### Task brief
Wherever a picture appears, skip it and retype the rest of the data exactly.

### Source data
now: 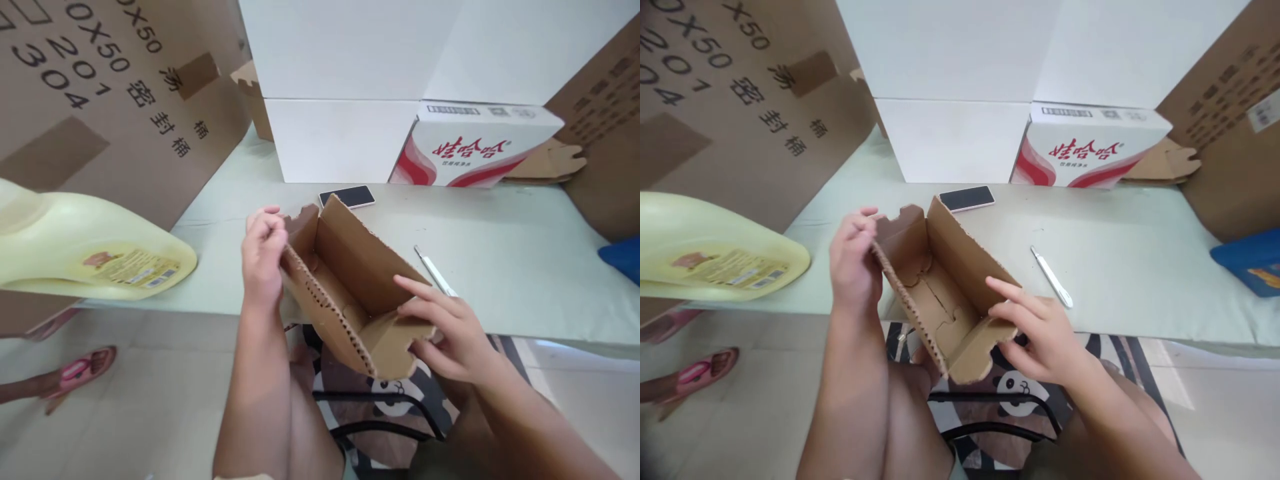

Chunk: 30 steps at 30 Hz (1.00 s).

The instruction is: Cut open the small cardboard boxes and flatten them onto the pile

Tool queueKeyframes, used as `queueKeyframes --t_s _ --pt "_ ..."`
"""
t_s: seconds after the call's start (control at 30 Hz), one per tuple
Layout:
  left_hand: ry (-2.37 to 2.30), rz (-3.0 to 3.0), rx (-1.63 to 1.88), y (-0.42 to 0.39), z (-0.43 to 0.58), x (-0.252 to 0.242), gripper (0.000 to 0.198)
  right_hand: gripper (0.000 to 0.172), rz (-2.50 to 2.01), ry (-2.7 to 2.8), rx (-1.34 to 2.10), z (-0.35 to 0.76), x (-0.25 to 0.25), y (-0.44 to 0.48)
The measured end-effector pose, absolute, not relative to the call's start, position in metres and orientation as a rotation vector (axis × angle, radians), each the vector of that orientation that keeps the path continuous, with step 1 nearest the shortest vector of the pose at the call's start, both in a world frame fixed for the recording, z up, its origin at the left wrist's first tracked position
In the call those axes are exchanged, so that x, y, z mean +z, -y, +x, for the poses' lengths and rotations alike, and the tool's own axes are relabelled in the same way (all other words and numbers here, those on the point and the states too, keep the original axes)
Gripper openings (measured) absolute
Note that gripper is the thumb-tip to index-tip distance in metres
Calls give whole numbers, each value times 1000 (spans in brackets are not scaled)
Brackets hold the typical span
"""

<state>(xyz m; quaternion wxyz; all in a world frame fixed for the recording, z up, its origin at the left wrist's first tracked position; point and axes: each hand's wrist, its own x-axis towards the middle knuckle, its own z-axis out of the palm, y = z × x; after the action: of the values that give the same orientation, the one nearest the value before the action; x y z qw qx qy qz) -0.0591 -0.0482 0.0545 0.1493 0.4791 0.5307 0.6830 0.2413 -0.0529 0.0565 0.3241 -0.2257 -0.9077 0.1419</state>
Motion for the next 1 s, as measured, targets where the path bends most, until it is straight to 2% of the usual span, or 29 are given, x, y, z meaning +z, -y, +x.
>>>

### Task response
now: 

Chunk: 30 steps at 30 Hz (1.00 s).

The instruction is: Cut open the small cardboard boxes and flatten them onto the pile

Tool queueKeyframes, used as `queueKeyframes --t_s _ --pt "_ ..."`
"""
t_s: seconds after the call's start (control at 30 Hz), one per tuple
Layout:
  left_hand: ry (-2.37 to 2.30), rz (-3.0 to 3.0), rx (-1.63 to 1.88), y (-0.42 to 0.39), z (-0.43 to 0.58), x (-0.252 to 0.242), gripper (0.000 to 0.198)
  right_hand: gripper (0.000 to 0.172), rz (-2.50 to 2.01), ry (-2.7 to 2.8), rx (-1.34 to 2.10), z (-0.35 to 0.76), x (-0.25 to 0.25), y (-0.44 to 0.48)
The measured end-effector pose, absolute, not relative to the call's start, position in metres and orientation as a rotation vector (axis × angle, radians), each the vector of that orientation that keeps the path continuous, with step 1 nearest the shortest vector of the pose at the call's start, both in a world frame fixed for the recording, z up, its origin at the left wrist's first tracked position
In the call those axes are exchanged, so that x, y, z mean +z, -y, +x, for the poses' lengths and rotations alike, and the tool's own axes are relabelled in the same way (all other words and numbers here, those on the point and the states too, keep the original axes)
Gripper openings (measured) absolute
Note that gripper is the thumb-tip to index-tip distance in metres
Calls give whole numbers, each value times 1000 (spans in brackets are not scaled)
Brackets hold the typical span
"""

<state>(xyz m; quaternion wxyz; all in a world frame fixed for the recording, z up, its origin at the left wrist's first tracked position; point and axes: each hand's wrist, its own x-axis towards the middle knuckle, its own z-axis out of the palm, y = z × x; after the action: of the values that give the same orientation, the one nearest the value before the action; x y z qw qx qy qz) -0.0591 -0.0482 0.0545 0.1493 0.4791 0.5307 0.6830 0.2413 -0.0529 0.0565 0.3241 -0.2257 -0.9077 0.1419</state>
Motion for the next 1 s, as measured, targets where the path bends most, until it is straight to 2% of the usual span, or 29 are given, x, y, z meaning +z, -y, +x.
>>>

For this exercise, the answer is now complete.